Trump’s leak tests U.S.-UK relationship

Published : 19 May 2017, 06:01 AM
Updated : 19 May 2017, 06:01 AM

Many in the British intelligence community are disturbed by Donald Trump's most recent meeting with Russian officials, during which he bragged of "great intel" about an Islamic State plot. They fear the Oval Office could become a centre for the broadcasting of information, for which spies have risked lives and liberty.

"There is a now widespread concern about the ability of Trump to handle secret material with discretion and judgment," a former high official in Britain's MI6 foreign intelligence agency told me. Others echoed his view.

Trump's actions could ultimately be more damaging than the WikiLeaks disclosure of CIA hacking tools in March, or Edward Snowden's 2013 NSA leak, and have already strained the west's main spy network.

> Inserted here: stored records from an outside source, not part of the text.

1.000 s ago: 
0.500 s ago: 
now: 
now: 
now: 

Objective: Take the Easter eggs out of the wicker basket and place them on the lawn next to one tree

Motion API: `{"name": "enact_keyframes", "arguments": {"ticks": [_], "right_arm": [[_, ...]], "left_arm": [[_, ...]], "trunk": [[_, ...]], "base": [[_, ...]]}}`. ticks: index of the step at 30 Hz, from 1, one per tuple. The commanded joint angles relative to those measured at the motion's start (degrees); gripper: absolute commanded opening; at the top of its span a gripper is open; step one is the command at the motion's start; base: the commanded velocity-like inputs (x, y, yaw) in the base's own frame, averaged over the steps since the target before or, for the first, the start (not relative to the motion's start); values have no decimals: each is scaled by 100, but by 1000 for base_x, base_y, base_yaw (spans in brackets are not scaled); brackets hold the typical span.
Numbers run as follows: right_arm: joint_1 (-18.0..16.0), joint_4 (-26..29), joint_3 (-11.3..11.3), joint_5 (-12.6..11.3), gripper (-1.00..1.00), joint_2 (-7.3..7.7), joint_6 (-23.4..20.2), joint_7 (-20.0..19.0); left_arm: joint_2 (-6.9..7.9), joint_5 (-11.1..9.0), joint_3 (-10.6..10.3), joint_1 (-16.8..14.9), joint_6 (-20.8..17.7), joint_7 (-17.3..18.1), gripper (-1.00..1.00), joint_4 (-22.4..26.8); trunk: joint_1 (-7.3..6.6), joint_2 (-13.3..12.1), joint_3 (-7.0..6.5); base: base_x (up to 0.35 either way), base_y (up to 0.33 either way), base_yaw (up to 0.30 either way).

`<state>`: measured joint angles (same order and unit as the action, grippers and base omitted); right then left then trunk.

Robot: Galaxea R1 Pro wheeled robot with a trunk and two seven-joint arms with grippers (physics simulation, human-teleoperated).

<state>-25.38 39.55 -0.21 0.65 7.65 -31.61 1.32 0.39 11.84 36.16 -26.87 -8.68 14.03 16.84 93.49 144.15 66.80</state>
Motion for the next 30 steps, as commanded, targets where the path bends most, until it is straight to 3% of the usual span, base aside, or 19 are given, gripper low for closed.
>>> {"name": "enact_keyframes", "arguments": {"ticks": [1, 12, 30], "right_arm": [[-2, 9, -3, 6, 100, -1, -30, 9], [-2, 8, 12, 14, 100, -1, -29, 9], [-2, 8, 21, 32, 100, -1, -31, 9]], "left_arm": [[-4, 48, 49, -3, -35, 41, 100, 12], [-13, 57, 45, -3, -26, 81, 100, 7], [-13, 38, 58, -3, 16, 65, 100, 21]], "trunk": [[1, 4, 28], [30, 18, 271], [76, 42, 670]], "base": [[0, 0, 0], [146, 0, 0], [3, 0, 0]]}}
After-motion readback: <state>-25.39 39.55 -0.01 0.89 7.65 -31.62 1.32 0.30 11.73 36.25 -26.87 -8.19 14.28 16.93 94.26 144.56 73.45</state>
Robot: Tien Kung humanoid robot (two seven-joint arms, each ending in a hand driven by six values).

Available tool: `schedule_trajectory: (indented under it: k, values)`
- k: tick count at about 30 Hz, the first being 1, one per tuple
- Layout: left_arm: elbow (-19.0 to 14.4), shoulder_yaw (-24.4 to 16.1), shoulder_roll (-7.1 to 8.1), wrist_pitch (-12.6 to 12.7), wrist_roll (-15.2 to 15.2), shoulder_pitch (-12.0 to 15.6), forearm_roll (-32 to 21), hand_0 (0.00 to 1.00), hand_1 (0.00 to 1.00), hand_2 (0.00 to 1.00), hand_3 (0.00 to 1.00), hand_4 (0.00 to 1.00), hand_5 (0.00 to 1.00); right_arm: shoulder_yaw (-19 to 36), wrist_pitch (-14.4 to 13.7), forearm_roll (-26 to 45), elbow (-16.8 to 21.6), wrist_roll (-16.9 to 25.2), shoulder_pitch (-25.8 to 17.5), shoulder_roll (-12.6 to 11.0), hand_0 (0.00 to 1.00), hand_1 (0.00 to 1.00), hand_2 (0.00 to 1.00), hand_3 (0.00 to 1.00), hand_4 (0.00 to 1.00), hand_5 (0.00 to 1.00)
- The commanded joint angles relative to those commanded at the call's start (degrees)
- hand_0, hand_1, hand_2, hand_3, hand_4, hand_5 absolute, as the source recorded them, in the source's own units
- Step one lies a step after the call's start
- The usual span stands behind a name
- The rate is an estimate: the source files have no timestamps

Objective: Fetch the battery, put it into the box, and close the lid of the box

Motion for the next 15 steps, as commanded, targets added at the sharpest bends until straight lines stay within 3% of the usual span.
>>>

And they are likely to increasingly test the "special relationship" between the United States and Britain, one that becomes more precious to the UK as Brexit negotiations become more challenging. On Wednesday British Prime Minister Theresa May affirmed her country's commitment to intelligence-sharing. She said her government had confidence in its relationship with the United States, and that "Decisions about what President Trump discusses with anybody that he has in the White House is a matter for President Trump".

Yet if Trump cannot climb out of the hole he has dug for himself, the prime minister's position will weaken. "Trump is in big trouble," says Anthony Glees, director of the Centre for Security and Intelligence Studies at the University of Buckingham. "If Theresa May insists on continuing to give top secret intelligence to him, she may be putting the political dimension before national security, and find herself on the wrong side of her intelligence chiefs".

Within the "Five Eyes" – which includes the intelligence agencies of Australia, Canada, New Zealand, the United States and the UK – the United States and the UK work most closely together. The British spend around $2 billion a year on intelligence: the Americans, $80 billion.

Yet whether niche players or global powers, spy agencies must prize secrecy above all else and take extraordinary measures to ensure it. That's become harder after 9/11, when pressure to share information rather than retain it has meant greater leaking, whether deliberate or accidental. Thus the more delicate and explosive the information, the less it is shared.

Trump isn't the first president to share intelligence to the chagrin of his spies; his predecessors include John F. Kennedy and George W. Bush, among others. But his inexperience, unpredictability and inability to grasp the nature of his office puts his risk at a higher level.

The result is that members of the intelligence and diplomatic communities will certainly keep their distance from elected politicians. Charged with ensuring national security and conducting business with foreign states, the intelligence officials and diplomats will have to keep highly sensitive intelligence – especially that in which sources might be identifiable – away from the president.

In the United States, an intelligence community that strongly believes in the Russian threat has as its ultimate boss one who discounts that threat. The "Five Eyes" is now facing a series of challenges greater than any since the end of the Cold War. At its political apex is a man the agencies cannot trust. Often seen as a potential threat to democracy, the agencies are now among its strongest defenders – in opposition to a democratically elected politician.

This isn't a stable situation. Something has to give.